### [Exercise description]
In the lines below, count those containing the word "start" and give the number alone.

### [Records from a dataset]
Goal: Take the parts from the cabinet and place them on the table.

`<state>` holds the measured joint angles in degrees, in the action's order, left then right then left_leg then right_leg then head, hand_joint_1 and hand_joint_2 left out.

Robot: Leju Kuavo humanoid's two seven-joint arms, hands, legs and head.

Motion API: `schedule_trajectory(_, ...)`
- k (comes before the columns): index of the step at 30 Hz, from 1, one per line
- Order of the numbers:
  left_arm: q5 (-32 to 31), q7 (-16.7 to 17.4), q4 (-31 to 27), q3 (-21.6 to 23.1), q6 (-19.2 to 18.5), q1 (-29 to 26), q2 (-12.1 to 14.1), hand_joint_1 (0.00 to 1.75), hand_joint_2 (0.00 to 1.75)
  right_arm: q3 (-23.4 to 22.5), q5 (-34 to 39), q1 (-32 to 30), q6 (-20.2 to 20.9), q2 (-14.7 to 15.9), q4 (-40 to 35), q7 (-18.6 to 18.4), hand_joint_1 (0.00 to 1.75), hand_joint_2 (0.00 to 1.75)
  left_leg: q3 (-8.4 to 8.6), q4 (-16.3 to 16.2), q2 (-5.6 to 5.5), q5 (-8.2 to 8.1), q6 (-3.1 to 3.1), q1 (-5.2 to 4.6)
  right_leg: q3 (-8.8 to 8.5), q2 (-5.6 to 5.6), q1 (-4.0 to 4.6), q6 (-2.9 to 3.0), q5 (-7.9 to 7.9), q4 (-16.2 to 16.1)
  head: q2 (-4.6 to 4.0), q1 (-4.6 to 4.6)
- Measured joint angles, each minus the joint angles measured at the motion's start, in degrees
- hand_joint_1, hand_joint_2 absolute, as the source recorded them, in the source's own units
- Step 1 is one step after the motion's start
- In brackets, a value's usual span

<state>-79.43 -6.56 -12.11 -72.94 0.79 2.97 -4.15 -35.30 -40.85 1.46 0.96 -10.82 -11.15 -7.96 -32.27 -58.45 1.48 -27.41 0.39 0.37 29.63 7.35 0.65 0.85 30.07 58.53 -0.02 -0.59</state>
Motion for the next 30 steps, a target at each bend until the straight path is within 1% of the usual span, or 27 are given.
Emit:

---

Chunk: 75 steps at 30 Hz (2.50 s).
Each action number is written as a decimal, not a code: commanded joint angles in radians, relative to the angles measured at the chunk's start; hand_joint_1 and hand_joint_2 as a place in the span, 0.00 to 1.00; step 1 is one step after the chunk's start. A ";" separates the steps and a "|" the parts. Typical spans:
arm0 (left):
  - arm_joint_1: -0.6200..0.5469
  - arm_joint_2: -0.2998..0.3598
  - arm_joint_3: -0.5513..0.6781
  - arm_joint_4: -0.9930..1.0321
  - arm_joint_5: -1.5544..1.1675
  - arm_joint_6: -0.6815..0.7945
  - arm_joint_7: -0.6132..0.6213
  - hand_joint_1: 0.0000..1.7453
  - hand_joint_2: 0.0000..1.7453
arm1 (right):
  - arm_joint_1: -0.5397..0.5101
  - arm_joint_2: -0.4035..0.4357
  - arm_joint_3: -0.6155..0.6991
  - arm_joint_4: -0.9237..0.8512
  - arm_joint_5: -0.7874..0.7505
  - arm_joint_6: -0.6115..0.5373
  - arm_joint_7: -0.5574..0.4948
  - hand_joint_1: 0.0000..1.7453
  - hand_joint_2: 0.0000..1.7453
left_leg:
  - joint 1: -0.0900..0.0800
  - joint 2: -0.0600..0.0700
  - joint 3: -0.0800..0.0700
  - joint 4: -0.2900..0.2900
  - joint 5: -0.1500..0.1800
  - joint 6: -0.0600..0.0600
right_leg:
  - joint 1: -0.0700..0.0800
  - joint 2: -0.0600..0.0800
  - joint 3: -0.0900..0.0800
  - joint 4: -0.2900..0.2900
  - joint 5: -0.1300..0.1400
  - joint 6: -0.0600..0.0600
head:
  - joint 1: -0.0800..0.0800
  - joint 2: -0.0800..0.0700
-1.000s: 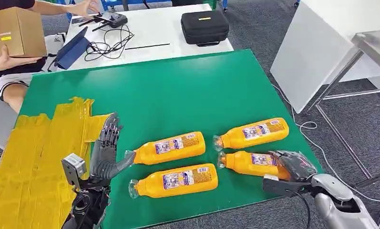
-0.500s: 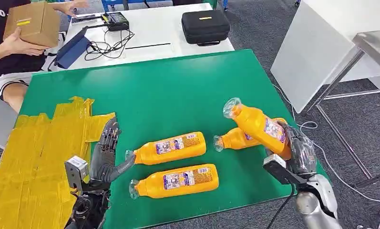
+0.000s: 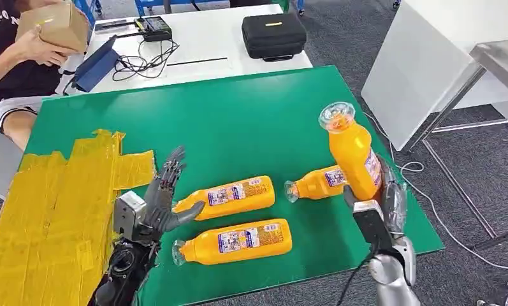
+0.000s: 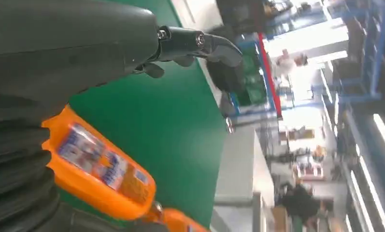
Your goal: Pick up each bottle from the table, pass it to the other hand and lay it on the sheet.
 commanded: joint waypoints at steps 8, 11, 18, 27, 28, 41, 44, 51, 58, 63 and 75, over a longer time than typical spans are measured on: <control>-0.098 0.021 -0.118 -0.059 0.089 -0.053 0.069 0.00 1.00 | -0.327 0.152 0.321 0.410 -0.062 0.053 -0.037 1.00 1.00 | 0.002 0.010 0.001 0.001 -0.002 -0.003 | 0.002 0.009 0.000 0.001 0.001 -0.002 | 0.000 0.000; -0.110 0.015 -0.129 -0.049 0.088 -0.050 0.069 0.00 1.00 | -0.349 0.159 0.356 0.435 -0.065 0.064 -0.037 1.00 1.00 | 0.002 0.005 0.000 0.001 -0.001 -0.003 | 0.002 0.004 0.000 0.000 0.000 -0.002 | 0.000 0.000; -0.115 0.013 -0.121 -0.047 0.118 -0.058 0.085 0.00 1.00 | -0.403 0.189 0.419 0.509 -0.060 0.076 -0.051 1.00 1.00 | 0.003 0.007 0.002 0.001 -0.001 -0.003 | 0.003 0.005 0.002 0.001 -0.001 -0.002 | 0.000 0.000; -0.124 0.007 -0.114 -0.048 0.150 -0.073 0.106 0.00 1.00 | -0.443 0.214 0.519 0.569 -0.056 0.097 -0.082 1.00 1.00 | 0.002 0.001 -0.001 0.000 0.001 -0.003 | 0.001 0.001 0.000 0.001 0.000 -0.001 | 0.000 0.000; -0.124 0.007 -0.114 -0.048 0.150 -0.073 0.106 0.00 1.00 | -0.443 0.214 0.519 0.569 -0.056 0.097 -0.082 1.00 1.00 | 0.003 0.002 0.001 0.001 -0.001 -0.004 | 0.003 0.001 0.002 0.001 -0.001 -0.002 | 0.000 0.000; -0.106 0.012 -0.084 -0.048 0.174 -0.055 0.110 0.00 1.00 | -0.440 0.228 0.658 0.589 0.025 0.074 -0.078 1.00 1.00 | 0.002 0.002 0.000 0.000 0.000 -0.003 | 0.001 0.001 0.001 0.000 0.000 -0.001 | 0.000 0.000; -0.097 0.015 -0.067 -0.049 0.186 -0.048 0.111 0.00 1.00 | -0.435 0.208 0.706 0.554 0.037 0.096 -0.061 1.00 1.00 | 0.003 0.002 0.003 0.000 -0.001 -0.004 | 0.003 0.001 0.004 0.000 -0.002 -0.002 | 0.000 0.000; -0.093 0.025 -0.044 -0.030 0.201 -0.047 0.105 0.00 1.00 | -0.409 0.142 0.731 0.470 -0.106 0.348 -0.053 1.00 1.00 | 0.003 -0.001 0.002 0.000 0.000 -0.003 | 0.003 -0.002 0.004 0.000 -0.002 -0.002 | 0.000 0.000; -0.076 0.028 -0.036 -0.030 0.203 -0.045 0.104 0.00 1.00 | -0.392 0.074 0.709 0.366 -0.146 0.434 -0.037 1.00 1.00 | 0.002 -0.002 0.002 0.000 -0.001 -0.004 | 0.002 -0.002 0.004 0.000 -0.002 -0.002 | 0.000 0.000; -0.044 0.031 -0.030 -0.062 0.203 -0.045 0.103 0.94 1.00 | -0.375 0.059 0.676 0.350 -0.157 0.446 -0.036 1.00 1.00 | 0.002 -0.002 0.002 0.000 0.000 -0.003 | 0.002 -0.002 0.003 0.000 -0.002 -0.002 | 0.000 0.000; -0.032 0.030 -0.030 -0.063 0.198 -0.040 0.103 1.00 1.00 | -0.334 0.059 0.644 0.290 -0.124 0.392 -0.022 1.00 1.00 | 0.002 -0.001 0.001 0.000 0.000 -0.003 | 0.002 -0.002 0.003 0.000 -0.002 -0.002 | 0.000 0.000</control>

### [Response to the task]
3